An atomic Coxeter presentation
Hankyung Ko
TL;DR
The paper develops an atomic combinatorics for parabolic double cosets in Coxeter systems by factoring core cosets into atoms and establishing atomic braid relations. It proves an atomic Matsumoto theorem, giving a robust, width-preserving equivalence among atomic reduced expressions, and provides a presentation of core cosets via an atomic (nilCoxeter) Demazure-like framework. This atomic approach yields a natural nilCoxeter algebroid presentation and clarifies how core cosets sit inside singular Coxeter structures, extending to nonregular types. Moreover, the authors connect the atomic theory to Lie-theoretic contexts via the singular Hecke category and to geometric/combinatorial frameworks of Tits cone intersections as studied by Iyama–Wemyss, enriching both combinatorics and representation-theoretic applications.
Abstract
We study parabolic double cosets in a Coxeter system by decomposing them into atom(ic coset)s, a generalization of simple reflections introduced in a joint work with Elias, Libedinsky, Patimo.
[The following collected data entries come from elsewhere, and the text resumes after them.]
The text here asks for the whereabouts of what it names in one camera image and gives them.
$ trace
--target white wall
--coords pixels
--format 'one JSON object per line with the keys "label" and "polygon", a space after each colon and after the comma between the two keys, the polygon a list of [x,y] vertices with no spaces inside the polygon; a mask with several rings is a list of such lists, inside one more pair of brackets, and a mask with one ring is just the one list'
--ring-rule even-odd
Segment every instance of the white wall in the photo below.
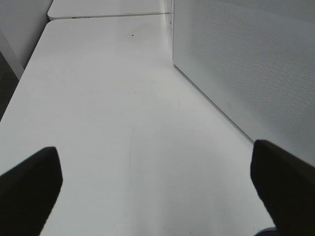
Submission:
{"label": "white wall", "polygon": [[48,23],[52,0],[0,0],[0,30],[25,66]]}

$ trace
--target white table
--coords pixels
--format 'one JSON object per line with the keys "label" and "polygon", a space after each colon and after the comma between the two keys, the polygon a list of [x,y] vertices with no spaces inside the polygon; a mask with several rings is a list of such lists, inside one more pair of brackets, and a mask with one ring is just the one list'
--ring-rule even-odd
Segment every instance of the white table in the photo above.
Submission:
{"label": "white table", "polygon": [[50,22],[0,123],[0,173],[56,146],[42,235],[252,236],[249,141],[174,66],[165,15]]}
{"label": "white table", "polygon": [[49,19],[165,14],[170,0],[54,0]]}

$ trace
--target black object
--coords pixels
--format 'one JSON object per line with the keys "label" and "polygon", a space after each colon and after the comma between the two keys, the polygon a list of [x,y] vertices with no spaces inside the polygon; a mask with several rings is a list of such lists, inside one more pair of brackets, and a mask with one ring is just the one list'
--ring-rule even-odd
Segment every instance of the black object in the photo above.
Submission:
{"label": "black object", "polygon": [[279,236],[277,228],[268,228],[260,231],[255,236]]}
{"label": "black object", "polygon": [[9,63],[0,52],[0,120],[19,83]]}
{"label": "black object", "polygon": [[0,176],[0,235],[39,235],[62,182],[55,147],[40,150]]}
{"label": "black object", "polygon": [[314,167],[269,141],[257,140],[251,178],[279,235],[315,236]]}

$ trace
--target perforated panel
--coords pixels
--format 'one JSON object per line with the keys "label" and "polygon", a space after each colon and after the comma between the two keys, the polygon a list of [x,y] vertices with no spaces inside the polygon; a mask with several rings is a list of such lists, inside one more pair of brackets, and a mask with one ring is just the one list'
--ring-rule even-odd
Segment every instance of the perforated panel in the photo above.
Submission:
{"label": "perforated panel", "polygon": [[[237,2],[242,5],[176,0],[174,62],[253,139],[271,140],[315,164],[311,2],[295,15],[286,5],[292,1]],[[278,4],[291,11],[275,14]],[[307,17],[299,17],[303,12]]]}
We define and classify braid relations between compositions of atoms and prove a Matsumoto theorem. Together with a quadratic relation, our braid relations give a presentation of nilCoxeter algebroids similar to Demazure's presentation of nilCoxeter algebras. Our consideration of reduced compositions of atoms gives rise to a new combinatorial structure, which is equipped with a length function and a Bruhat order and is realized as Tits cone intersections in the sense of Iyama-Wemyss.